#### EXERCISE DESCRIPTION:
The required output is the exact run of lines below that opens at the line with "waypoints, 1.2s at" and closes at the line with "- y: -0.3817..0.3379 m".

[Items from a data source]
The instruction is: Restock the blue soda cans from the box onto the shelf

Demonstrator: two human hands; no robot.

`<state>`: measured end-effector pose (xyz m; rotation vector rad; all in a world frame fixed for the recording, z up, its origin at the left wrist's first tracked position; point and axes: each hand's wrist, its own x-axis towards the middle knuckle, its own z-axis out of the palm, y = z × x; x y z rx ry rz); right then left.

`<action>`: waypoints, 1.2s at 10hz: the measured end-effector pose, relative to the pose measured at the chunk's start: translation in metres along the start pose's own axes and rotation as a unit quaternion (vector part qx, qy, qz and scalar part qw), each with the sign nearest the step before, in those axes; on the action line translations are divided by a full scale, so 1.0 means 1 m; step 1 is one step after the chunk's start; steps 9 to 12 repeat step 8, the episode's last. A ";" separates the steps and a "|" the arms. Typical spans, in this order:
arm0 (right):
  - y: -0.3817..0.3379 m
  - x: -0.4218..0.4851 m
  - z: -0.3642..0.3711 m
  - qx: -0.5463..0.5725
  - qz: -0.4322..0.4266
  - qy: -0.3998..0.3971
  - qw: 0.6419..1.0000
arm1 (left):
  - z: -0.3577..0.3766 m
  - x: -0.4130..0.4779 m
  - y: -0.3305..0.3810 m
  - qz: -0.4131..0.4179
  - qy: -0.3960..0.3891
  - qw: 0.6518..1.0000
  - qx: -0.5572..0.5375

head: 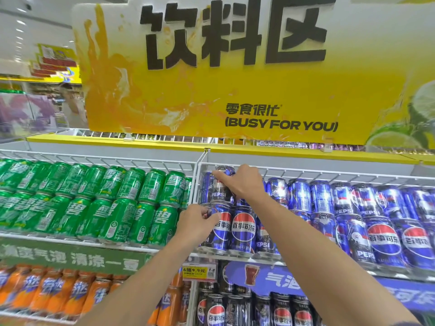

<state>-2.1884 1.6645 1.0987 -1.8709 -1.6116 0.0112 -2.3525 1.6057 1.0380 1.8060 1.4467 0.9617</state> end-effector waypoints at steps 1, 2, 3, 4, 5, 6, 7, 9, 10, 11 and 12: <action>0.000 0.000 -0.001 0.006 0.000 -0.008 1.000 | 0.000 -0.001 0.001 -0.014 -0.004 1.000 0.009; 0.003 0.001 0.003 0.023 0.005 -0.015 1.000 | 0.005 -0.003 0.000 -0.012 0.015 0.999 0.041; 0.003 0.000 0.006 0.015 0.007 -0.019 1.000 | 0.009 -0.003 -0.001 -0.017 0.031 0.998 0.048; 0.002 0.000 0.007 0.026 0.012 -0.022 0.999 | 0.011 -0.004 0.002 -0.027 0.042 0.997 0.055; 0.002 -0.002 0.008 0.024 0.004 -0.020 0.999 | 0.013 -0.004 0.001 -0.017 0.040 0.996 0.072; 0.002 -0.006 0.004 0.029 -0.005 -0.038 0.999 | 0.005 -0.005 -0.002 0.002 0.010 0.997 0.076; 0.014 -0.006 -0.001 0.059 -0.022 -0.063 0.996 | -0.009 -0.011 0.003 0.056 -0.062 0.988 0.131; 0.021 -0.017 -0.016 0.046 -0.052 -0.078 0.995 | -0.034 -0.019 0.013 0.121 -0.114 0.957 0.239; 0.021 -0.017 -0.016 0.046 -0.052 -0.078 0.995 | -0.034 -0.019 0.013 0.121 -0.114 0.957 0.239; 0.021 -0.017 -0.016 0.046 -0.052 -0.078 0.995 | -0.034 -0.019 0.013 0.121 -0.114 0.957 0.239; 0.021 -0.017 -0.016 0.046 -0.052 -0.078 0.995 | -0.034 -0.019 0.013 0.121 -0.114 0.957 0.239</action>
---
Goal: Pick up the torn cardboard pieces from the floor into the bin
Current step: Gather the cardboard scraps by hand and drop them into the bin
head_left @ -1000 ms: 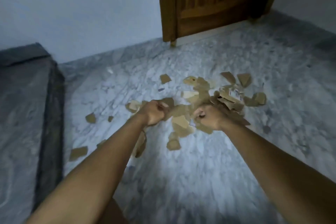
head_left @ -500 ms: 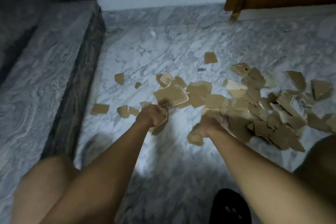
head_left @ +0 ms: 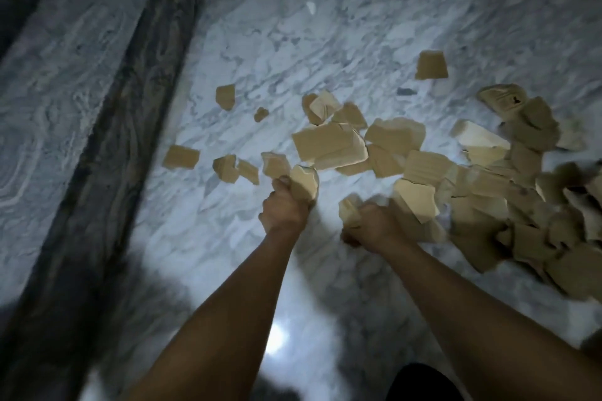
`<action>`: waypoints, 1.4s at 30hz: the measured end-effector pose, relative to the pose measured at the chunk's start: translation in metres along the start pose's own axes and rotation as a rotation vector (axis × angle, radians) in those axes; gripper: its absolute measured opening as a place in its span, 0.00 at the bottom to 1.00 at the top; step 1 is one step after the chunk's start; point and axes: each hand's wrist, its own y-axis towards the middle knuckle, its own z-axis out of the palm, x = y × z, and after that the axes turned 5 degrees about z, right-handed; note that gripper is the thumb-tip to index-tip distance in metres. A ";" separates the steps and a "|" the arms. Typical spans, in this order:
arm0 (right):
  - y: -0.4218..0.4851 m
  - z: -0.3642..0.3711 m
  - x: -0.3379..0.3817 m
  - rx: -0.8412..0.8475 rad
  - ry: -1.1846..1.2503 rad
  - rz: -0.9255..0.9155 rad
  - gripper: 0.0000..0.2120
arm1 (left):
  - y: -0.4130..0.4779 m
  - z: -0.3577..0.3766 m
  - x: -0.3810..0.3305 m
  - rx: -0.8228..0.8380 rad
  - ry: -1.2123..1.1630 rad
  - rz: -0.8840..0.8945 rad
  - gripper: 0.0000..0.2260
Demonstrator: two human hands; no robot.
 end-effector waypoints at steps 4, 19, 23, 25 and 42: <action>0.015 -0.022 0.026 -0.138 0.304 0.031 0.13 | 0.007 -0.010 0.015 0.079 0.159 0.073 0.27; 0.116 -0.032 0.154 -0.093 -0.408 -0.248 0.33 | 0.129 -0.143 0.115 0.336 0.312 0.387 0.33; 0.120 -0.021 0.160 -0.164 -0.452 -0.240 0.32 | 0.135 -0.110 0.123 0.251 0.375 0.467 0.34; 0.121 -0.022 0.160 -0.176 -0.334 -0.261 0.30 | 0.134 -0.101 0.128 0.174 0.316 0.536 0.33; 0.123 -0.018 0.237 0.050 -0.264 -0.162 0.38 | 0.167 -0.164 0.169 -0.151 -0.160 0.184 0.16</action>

#### ANSWER FOR THIS EXERCISE:
`<action>`: waypoints, 1.2s at 10hz: the measured end-effector pose, relative to the pose measured at the chunk's start: translation in metres along the start pose's own axes and rotation as a unit quaternion (vector part qx, qy, qz and scalar part qw), each with the sign nearest the step before, in those axes; on the action line translations are divided by a full scale, so 1.0 means 1 m; step 1 is one step after the chunk's start; steps 9 to 12 repeat step 8, the episode's last. A ";" separates the steps and a "|" the arms. Typical spans, in this order:
arm0 (right):
  - y: -0.3817..0.3379 m

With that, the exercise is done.